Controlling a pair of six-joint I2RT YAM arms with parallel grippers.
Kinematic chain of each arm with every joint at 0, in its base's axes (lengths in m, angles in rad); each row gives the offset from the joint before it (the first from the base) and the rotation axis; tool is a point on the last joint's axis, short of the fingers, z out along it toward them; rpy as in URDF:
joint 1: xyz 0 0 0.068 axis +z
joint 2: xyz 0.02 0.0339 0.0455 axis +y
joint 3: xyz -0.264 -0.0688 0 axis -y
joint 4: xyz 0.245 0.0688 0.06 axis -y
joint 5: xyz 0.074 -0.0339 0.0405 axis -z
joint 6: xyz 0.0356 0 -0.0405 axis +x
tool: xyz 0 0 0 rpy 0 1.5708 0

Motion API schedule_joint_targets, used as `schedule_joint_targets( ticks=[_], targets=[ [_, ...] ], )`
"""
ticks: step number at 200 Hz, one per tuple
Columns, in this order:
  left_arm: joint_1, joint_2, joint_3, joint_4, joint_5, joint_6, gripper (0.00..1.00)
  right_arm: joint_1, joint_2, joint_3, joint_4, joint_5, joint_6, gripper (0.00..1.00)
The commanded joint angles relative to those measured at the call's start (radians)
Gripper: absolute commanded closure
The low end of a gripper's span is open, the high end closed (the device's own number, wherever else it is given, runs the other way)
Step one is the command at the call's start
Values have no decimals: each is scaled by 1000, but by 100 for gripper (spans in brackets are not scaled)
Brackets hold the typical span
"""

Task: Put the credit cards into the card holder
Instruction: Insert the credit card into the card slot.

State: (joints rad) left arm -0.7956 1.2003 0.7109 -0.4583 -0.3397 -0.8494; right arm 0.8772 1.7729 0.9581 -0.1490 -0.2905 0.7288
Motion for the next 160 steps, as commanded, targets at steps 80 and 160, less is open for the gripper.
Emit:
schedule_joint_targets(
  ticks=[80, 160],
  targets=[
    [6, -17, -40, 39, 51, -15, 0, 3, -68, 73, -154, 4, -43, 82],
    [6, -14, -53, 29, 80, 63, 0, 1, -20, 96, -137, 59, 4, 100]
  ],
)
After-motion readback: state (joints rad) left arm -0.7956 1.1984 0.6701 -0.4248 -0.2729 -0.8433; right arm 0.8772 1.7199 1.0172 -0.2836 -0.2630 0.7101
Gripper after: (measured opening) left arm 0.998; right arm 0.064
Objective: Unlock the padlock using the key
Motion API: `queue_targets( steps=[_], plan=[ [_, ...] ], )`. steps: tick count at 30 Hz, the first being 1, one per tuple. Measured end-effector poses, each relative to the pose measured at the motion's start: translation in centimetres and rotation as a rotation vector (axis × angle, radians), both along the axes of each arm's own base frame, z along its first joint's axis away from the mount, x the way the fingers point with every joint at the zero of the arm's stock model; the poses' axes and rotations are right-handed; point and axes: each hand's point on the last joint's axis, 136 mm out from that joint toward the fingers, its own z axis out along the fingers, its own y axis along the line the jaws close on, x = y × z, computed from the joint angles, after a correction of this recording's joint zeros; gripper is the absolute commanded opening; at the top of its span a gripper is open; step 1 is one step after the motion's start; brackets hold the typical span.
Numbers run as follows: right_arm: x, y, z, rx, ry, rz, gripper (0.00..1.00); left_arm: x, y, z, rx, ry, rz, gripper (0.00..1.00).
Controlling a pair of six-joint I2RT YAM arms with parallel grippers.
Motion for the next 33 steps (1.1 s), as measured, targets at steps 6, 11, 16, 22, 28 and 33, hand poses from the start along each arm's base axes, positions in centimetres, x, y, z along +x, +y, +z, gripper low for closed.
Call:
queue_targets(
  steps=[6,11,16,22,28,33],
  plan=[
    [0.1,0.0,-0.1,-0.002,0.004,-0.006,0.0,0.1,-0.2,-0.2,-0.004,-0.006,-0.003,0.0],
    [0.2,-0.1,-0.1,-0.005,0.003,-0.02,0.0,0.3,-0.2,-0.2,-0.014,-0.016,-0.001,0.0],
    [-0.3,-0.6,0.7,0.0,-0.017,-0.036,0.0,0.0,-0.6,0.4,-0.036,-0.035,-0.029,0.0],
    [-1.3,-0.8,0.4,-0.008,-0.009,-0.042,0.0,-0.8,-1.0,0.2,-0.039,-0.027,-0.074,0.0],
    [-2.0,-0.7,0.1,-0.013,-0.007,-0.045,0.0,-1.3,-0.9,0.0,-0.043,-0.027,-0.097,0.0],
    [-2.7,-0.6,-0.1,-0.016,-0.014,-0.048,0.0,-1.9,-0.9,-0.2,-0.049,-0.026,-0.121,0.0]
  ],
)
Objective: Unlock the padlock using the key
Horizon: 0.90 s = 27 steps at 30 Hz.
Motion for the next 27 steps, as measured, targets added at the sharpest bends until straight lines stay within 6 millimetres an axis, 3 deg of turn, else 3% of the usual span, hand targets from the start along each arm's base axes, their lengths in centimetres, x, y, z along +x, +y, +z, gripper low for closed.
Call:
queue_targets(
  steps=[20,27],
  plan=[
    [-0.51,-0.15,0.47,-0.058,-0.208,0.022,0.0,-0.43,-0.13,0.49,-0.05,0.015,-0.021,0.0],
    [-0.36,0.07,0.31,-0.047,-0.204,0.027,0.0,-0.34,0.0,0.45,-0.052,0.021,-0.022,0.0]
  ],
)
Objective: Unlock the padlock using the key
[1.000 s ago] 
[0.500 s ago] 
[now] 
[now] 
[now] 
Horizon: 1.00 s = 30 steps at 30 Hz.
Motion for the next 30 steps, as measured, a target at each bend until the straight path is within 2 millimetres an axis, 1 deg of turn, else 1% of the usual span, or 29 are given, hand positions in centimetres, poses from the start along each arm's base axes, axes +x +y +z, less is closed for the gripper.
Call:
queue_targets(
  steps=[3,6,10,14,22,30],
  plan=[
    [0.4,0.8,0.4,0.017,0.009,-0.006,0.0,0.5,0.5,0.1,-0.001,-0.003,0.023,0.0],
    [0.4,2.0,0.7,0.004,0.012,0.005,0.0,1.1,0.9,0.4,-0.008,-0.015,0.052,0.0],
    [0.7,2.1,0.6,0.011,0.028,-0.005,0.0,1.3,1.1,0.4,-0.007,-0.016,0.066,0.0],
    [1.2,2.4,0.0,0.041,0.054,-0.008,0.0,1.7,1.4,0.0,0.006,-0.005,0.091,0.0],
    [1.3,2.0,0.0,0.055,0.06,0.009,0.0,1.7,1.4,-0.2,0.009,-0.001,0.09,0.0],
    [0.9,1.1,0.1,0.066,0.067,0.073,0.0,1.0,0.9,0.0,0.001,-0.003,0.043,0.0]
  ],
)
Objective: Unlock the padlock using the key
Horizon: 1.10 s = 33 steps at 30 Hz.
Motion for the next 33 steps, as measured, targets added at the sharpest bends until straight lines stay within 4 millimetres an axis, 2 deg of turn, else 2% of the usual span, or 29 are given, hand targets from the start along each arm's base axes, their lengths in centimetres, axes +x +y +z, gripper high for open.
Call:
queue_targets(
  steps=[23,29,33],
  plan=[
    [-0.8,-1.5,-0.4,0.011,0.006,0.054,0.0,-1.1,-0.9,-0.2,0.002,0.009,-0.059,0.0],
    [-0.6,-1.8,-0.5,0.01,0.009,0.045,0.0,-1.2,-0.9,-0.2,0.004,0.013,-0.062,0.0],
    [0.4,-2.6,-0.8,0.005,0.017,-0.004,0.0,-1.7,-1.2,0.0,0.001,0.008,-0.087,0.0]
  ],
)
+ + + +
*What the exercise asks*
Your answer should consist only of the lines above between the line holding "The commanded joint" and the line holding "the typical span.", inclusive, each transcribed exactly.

*Answer below*
The commanded joint angles relative to those measured at the call's start (radians)
Gripper: absolute commanded closure
The low end of a gripper's span is open, the high end closed (the device's own number, wherever else it is given, runs the other way)
Step one is the command at the call's start
Values have no decimals: each is scaled by 1000, but by 100 for gripper (spans in brackets are not scaled)
Brackets hold the typical span
"""

Task: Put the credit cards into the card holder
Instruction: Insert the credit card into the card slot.

State: (joints rad) left arm -0.7956 1.2003 0.7109 -0.4583 -0.3397 -0.8494; right arm 0.8772 1.7729 0.9581 -0.1490 -0.2905 0.7288
Motion for the next 160 steps, as commanded, targets at steps 80 and 160, less is open for the gripper.
Emit:
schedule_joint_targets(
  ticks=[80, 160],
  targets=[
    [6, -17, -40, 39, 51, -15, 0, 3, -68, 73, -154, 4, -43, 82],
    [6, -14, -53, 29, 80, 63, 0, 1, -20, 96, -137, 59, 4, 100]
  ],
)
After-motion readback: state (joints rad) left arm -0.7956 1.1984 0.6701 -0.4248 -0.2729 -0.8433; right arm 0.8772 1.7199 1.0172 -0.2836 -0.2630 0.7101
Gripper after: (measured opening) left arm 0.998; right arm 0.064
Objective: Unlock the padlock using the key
Motion API: `queue_targets( steps=[_], plan=[ [_, ...] ], )`. steps: tick count at 30 Hz, the first being 1, one per tuple. Measured end-effector poses, each relative to the pose measured at the motion's start: translation in centimetres and rotation as a rotation vector (axis × angle, radians), both along the axes of each arm's own base frame, z along its first joint's axis away from the mount, x the way the fingers point with every joint at the zero of the arm's stock model; the poses' axes and rotations are right-handed; point and axes: each hand's point on the last joint's axis, 136 mm out from that joint toward the fingers, its own z axis out along the fingers, its own y axis along the line the jaws close on, x = y × z, computed from the joint angles, after a correction of this recording's joint zeros; gripper is the absolute commanded opening; at the top of its span a gripper is open; step 1 is one step after the motion's start; brackets hold the typical span.

No further output is required here.